### What the exercise asks
Sort through the entries below and pull out lines containing the word "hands".

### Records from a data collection
---*---
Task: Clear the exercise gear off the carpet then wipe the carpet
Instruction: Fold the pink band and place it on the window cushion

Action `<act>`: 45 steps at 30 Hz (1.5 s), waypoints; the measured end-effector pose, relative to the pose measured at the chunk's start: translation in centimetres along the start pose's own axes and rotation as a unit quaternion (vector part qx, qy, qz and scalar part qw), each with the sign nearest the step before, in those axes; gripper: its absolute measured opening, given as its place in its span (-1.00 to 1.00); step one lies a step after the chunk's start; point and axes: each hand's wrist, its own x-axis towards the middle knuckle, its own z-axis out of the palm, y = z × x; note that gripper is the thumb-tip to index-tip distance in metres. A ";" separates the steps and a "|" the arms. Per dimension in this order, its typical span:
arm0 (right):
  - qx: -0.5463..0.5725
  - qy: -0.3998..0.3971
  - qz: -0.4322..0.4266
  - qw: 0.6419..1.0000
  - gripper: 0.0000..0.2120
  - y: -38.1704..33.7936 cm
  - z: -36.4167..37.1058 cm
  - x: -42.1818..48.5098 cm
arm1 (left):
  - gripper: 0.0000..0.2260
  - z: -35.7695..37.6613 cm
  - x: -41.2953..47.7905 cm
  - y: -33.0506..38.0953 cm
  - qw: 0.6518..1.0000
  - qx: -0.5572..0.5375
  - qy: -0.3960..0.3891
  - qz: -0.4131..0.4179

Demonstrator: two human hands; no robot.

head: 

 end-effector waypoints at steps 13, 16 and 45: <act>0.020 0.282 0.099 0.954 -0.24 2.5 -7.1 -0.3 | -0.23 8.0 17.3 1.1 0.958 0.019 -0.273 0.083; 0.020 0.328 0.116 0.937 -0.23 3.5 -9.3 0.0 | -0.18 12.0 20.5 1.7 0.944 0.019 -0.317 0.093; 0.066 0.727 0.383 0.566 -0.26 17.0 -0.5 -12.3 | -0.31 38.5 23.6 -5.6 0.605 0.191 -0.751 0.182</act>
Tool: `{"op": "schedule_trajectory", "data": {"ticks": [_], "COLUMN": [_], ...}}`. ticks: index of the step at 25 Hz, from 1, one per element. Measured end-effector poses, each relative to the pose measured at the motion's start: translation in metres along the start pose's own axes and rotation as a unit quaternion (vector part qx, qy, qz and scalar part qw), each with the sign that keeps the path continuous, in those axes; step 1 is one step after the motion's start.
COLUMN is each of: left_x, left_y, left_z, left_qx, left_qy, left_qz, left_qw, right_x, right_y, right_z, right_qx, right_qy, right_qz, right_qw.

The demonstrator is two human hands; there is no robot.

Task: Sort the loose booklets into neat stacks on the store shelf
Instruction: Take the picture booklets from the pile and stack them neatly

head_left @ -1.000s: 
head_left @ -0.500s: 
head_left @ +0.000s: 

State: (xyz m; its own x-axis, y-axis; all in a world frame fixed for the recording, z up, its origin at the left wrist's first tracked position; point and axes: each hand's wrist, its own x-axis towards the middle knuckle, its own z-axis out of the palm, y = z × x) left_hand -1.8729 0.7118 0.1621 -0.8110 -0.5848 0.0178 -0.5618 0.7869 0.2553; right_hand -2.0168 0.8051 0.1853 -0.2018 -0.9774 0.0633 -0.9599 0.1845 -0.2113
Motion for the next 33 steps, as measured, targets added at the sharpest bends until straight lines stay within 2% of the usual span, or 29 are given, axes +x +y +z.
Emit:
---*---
### Answer to this task
Demonstrator: two human hands; no robot.
The demonstrator is two human hands; there is no robot.

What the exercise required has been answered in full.